= What you will do =
Copy out exactly the stretch of the listing below that begins at the line containing "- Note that" and ends at the line containing "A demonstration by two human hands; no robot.", and copy nothing outside it.

Top of Available data

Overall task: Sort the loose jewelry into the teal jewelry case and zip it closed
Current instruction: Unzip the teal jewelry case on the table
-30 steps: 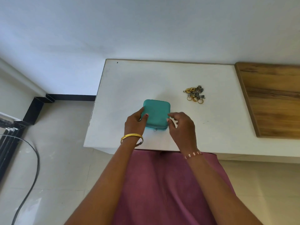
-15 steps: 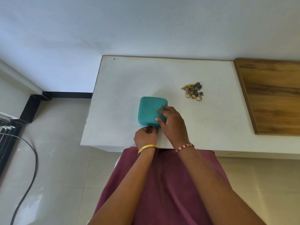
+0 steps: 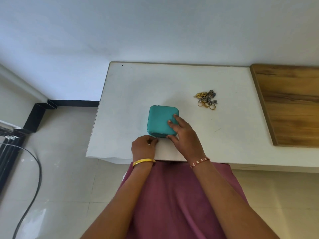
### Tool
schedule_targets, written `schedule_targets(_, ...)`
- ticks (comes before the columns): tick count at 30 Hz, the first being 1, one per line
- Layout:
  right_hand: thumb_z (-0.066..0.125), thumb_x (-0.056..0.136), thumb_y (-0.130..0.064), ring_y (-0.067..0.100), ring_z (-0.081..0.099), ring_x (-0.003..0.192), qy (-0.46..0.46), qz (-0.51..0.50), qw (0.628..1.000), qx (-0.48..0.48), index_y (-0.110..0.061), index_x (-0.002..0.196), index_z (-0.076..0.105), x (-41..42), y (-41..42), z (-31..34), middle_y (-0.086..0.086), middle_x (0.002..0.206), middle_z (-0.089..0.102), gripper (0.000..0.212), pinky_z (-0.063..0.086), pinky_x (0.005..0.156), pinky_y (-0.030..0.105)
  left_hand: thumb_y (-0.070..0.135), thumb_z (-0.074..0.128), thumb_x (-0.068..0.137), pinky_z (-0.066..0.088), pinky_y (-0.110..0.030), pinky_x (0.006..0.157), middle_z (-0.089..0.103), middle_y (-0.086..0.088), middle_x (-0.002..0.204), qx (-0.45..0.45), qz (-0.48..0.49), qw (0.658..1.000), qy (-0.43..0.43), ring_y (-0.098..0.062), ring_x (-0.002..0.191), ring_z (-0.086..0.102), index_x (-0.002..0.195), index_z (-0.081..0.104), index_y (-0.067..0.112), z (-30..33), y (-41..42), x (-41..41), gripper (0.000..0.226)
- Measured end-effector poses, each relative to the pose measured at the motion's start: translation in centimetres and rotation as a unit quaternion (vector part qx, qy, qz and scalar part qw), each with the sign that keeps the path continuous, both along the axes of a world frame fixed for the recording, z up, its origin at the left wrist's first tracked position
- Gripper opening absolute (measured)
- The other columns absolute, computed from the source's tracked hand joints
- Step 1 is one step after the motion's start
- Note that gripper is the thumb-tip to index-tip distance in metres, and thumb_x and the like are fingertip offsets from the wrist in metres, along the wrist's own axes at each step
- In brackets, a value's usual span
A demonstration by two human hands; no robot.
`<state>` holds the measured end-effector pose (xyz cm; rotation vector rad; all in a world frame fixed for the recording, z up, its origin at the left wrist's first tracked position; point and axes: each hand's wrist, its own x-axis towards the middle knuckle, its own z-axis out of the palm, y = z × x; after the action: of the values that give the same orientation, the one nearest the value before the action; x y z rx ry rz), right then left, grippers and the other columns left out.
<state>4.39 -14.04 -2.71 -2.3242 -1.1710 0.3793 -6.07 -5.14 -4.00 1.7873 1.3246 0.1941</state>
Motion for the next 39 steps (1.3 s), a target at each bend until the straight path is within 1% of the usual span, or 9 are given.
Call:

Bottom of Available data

= Output below =
- Note that gripper is the thumb-tip to index-tip distance in metres, and thumb_x and the like are fingertip offsets from the wrist in metres, along the wrist's own axes at each step
- In brackets, a value's usual span
A demonstration by two human hands; no robot.

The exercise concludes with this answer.